__TASK INSTRUCTIONS__.
Look through the entries. Copy each line that has the word "finger".

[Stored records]
---*---
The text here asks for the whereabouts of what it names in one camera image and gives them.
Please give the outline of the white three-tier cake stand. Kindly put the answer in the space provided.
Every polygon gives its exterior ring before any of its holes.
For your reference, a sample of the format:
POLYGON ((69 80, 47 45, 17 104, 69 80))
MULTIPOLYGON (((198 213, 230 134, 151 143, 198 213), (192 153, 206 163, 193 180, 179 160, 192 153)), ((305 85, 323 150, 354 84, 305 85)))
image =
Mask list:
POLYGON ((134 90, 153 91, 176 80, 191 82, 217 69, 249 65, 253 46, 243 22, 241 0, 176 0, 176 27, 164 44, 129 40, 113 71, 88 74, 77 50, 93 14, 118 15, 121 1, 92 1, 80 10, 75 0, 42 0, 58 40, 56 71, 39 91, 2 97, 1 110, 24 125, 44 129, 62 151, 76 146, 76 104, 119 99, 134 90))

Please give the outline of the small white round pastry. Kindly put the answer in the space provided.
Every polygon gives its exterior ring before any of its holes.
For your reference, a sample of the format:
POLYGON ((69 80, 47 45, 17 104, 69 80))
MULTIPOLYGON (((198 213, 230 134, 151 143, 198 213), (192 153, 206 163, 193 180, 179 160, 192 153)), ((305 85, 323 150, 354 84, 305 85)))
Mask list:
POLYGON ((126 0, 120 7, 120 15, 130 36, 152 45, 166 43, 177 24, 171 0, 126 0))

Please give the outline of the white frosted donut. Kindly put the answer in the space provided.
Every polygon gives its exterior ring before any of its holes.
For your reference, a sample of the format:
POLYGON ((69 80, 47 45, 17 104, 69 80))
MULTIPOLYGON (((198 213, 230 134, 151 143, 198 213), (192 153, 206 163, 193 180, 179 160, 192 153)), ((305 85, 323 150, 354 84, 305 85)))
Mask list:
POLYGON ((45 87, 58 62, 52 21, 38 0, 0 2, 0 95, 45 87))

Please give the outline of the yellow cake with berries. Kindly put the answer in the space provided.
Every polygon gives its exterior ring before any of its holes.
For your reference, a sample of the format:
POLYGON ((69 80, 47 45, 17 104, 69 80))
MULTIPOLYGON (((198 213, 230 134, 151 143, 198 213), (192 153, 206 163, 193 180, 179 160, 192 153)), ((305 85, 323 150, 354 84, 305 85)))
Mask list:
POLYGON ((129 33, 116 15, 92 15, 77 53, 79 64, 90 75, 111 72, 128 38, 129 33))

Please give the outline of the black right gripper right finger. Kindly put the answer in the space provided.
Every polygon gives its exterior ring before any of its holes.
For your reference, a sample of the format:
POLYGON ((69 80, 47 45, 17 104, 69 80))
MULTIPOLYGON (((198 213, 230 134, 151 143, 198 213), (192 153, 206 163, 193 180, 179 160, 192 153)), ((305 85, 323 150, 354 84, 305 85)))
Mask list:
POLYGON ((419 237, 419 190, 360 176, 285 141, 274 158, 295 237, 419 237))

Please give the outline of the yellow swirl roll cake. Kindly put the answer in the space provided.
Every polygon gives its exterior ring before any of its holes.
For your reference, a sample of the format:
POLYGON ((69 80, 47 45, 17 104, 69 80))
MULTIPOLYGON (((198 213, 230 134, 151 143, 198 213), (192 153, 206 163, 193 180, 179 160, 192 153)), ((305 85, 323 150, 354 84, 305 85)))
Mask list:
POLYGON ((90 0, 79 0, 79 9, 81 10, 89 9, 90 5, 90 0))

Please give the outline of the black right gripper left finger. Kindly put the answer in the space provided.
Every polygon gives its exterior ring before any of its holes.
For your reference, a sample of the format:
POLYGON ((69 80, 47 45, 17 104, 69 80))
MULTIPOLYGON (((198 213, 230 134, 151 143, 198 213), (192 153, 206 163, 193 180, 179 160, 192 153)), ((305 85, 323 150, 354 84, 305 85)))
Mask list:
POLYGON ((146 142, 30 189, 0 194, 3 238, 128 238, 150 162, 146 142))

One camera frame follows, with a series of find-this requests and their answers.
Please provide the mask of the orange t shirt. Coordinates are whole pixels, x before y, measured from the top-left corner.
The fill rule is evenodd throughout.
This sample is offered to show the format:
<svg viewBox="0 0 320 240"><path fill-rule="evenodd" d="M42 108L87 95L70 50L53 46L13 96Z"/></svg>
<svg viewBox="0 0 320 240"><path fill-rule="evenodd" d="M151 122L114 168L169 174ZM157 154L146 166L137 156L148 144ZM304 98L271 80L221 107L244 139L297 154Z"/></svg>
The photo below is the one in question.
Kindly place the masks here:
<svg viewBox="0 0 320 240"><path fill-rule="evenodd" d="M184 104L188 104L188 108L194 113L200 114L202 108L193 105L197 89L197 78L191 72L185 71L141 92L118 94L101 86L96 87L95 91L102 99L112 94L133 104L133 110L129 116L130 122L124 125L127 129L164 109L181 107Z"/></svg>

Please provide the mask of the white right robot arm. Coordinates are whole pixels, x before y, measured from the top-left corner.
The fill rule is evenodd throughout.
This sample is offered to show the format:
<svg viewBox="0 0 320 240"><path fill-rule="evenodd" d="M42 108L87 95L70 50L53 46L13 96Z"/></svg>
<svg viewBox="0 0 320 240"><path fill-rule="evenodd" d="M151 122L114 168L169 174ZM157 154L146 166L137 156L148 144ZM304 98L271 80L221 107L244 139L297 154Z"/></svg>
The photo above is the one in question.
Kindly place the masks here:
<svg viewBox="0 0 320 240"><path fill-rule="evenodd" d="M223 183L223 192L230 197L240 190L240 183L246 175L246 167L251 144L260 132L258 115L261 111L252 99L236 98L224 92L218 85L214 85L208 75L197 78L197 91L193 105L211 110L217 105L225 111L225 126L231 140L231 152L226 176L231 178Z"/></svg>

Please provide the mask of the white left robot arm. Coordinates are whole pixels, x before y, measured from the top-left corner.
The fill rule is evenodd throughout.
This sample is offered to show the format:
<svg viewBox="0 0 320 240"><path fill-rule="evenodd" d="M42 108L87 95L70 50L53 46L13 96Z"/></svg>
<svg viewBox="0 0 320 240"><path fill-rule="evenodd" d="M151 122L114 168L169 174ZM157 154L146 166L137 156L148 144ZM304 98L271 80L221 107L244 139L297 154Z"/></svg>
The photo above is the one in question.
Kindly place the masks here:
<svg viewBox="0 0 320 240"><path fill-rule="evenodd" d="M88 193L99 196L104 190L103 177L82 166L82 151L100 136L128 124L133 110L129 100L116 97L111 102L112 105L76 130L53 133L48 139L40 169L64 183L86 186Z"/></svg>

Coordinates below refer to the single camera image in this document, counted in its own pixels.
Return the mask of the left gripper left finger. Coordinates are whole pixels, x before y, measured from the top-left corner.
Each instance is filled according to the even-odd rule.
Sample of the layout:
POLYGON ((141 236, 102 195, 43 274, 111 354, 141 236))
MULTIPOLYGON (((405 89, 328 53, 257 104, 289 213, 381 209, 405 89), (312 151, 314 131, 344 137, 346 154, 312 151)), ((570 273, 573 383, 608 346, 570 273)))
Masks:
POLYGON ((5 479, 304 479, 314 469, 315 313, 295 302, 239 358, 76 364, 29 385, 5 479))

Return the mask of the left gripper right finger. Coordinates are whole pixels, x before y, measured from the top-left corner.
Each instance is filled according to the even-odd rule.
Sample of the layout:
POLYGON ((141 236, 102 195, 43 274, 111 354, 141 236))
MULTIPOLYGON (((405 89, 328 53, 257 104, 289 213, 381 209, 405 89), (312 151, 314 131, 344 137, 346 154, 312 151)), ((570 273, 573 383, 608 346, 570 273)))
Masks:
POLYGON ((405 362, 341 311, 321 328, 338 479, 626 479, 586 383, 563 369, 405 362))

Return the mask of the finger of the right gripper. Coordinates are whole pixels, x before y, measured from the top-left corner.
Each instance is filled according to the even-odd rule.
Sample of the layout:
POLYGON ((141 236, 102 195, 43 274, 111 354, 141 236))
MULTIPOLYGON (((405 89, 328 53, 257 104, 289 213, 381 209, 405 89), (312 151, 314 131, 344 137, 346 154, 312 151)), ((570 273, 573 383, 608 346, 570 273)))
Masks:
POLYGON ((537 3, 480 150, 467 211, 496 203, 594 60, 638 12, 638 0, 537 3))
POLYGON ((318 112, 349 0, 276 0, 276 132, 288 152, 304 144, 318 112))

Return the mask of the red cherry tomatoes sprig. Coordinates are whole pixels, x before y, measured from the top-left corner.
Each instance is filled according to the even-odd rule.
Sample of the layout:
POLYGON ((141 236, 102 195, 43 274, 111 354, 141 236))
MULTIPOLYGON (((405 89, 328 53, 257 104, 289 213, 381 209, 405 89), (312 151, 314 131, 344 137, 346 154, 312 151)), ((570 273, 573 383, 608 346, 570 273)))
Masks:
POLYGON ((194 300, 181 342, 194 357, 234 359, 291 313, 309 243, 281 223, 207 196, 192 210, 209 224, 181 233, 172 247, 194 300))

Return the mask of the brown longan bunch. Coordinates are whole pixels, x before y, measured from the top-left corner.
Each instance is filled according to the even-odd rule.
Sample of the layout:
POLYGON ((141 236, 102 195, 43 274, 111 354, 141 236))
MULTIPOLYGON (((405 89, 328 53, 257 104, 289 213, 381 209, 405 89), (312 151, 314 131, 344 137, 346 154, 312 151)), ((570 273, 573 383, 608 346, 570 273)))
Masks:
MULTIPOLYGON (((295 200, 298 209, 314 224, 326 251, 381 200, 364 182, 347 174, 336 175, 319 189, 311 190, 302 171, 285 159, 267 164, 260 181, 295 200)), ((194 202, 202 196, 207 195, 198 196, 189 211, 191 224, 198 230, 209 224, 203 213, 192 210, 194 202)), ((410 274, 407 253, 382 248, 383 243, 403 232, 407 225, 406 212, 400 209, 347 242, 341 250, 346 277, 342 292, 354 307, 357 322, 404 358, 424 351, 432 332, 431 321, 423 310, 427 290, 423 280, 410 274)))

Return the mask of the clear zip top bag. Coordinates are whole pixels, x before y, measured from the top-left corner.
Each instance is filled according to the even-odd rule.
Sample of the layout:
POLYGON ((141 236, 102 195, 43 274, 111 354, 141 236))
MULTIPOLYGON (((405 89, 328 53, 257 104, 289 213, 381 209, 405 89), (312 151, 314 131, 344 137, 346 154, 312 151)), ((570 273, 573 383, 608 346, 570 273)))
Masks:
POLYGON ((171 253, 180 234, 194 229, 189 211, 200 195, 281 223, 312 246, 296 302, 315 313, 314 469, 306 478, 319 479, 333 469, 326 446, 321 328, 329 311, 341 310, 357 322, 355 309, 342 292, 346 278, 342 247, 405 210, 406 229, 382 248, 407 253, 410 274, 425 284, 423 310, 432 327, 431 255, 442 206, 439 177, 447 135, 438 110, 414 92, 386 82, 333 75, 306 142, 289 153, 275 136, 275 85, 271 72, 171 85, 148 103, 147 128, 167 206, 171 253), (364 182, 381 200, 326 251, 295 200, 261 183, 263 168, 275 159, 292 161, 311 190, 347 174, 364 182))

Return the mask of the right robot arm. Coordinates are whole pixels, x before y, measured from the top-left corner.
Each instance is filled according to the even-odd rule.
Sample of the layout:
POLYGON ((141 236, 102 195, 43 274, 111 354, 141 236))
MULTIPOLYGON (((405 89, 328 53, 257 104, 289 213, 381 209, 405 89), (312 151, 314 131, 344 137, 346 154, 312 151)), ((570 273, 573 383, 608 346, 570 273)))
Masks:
---*---
__SOLUTION BELOW__.
Please give the outline of the black right gripper right finger. Kindly put the answer in the space provided.
Please give the outline of the black right gripper left finger. Kindly put the answer in the space provided.
Return the mask of the left gripper left finger. Coordinates are whole pixels, x before y, measured from the top-left corner.
Return the mask of the left gripper right finger. Coordinates are whole pixels, x before y, measured from the top-left corner.
Return the mask of the finger of the right gripper. Coordinates are whole pixels, x before y, measured from the top-left corner.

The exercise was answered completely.